Questions that will be answered with time:
  1. Cost
  2. Re-use methods / drainage
  3. Larger-scale manufacturing
  4. Exact structure of the encasement of the shower
  5. Maintenance

Progress on the actual prototype in the next blogpost. :) Keep commenting!
Kwa heri,

Sunday, August 21, 2011

Recap of the second half/ Meeting notes

Recap of Wednesday and Thursday (from Meeting notes)
  1.  Discussing survey results
    - talked to people with directed question for the past two days in Kwa Njenga
    - Definition: Bathroom/bafu = an enclosed room (usually made from corrugated metal) with a hole to drain the water; typically bring water in a basin
    Questions asked in survey:
      - How much they spend on showers? Avg 5-10 L (2.5 - 5 shillings spent on water). Sometimes it would be more if they were using the paraffin or coal when they wanted heated.
      - How much time do they spend? Depends on the person
      - Water sources? 2 main ways: Connection to main pipeline and water vendors; another option is the boreholes, but way too expensive at 3-4 million KSH; save up water if there is a drought or have to go far to get water
      - Advantages of showers: free up hands, don't need to bend down , feels more luxurious
      - Constraints that we want to have: not increasing the amount of water per shower use
      - showerhead: low flow, high pressure; maybe have it be moveable to help increase
      - Will they use the shower? They seem to be willing to pay more rent, but not so much per use; average shillings that they said that they would be willing to increase would be 200 KSH. They are using the same amount of money for bathing as they would be if they were to pay for shower
      - current showers = no pumping mechanism and no running water; instead they just hand people basins to bathe in the same rooms
      - Recycle water? Most people were willing to reuse water to wash clothes and maybe even bathing if they knew that it was clean (definitely not for drinking or cooking); clean = clear, odorless, no impurities, and see that the treatment is working; very little agriculture because of lack of space
      - Size of plot: depends on household; 10 x 10; one room per household
2. Connections:
  • talked to the village chairman of Milamani (one region of Kwa Njenga)
  • talked to a few landowners
3. Technical Design
    - plastic and not using concrete outside
    - unit that can be assemble within their house (maybe?); changing room using plastic
    - something to collect water at the bottom to prevent water from escaping and deal with drainage
    - 4 plastic poles where there would be a plastic tarp to wrap around the side
   Pumping (refer to the diagram)
   - options: 1. pump before the shower 2. someone else pump during 3. pump   during the shower
   - use the jerry can and pump the water up using air pressure 

4. Goals for upcoming two week:
    • build a prototype
    • get a sense of what the pressure is and what would be necessary
    • later half of next week: bring it out into the field and hear what people think about it so we can make improvements

    Friday Notes
    We researched on different possible ways of creating the pump that had wanted to prototype and went out to the town to buy some materials. So far we have found a jerry can (that we washed the oil out), a bike hand pump, some tubing, and silicone. Our current plan is to figure out how to drill a hole into the cap without using an electric drill. There will be more updates later today or tomorrow in regards to our prototyping status.
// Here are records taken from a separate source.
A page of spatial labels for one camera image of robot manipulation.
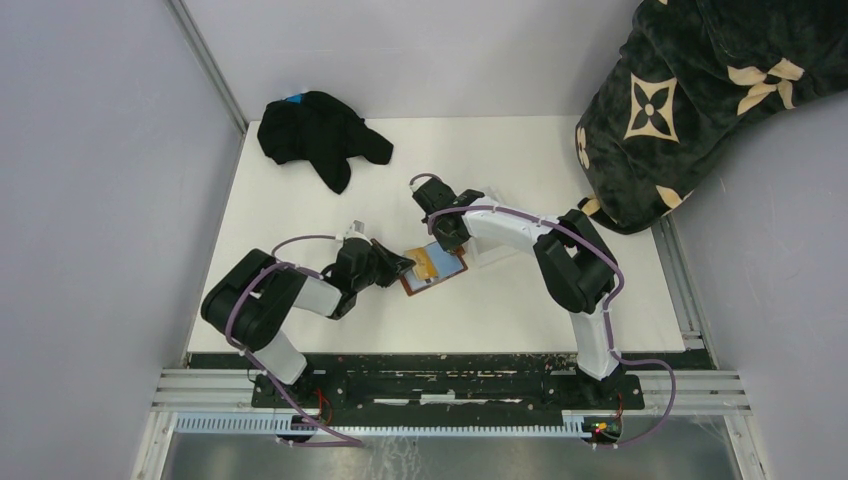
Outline brown leather card holder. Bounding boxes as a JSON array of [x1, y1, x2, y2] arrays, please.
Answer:
[[401, 241, 468, 297]]

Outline gold credit card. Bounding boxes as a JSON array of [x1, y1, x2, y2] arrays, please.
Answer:
[[404, 247, 438, 282]]

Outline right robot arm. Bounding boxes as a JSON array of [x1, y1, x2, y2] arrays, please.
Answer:
[[409, 174, 624, 408]]

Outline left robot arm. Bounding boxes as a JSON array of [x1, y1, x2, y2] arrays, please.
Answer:
[[200, 236, 415, 407]]

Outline clear acrylic card box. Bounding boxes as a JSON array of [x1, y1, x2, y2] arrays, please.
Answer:
[[462, 187, 528, 267]]

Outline black cloth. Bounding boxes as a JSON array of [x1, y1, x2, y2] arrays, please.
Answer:
[[257, 91, 394, 194]]

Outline black patterned blanket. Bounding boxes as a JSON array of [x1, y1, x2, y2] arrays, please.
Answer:
[[575, 1, 847, 234]]

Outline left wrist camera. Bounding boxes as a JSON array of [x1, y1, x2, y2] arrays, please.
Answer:
[[342, 220, 369, 241]]

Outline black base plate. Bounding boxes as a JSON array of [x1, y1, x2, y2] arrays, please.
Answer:
[[186, 352, 713, 429]]

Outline aluminium rail frame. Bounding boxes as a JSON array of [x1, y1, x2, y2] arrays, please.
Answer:
[[130, 220, 769, 479]]
    Tuesday, August 16, 2011

    Material Recap and Surveying

    Monday Recap--industrial area

    We walked to the industrial area and talked to a few companies there to see what is available. We were mainly on the lookout for what types of pumps are available, showerheads and what types of connections for various parts. We decided that the PVC pipes are widely available in the city so we didn't really focus on them.

    PIPES - we found two main types of metallic pipes that include a semirotary pipe and a drum pipe....they both were too expensive for our purposes but we have the specifications of the pumps so when we go back to the US we can reevaluate them....

    showerheads- we bought a cheap shower rose but we might want to reconsider and test out different ones later...

    Tuesday (today)'s surveying Results
    We talked to a few landowners and a few tenants in the Kwa Njenga area again focusing specifically on what are the current costs of a bath right now and how they are dealing with the lack of water. It appears that most of the people that we hvae met so far have been using 5-10 L of water for a bath  (essentially a basin full) per person.... and would pay more if they were to heat up the water.

    Landowners seem to think that there isn't really much issues associated with their lands and try to play off that they have been helpful to their tenants (but we aren't sure if they are just trying to tell us this because they want to sound good in the ears of the foreigners).

    I think tomorrow I am going to type up the results of the people that we have interviewed so far with some details that we have learned for people to read the raw data....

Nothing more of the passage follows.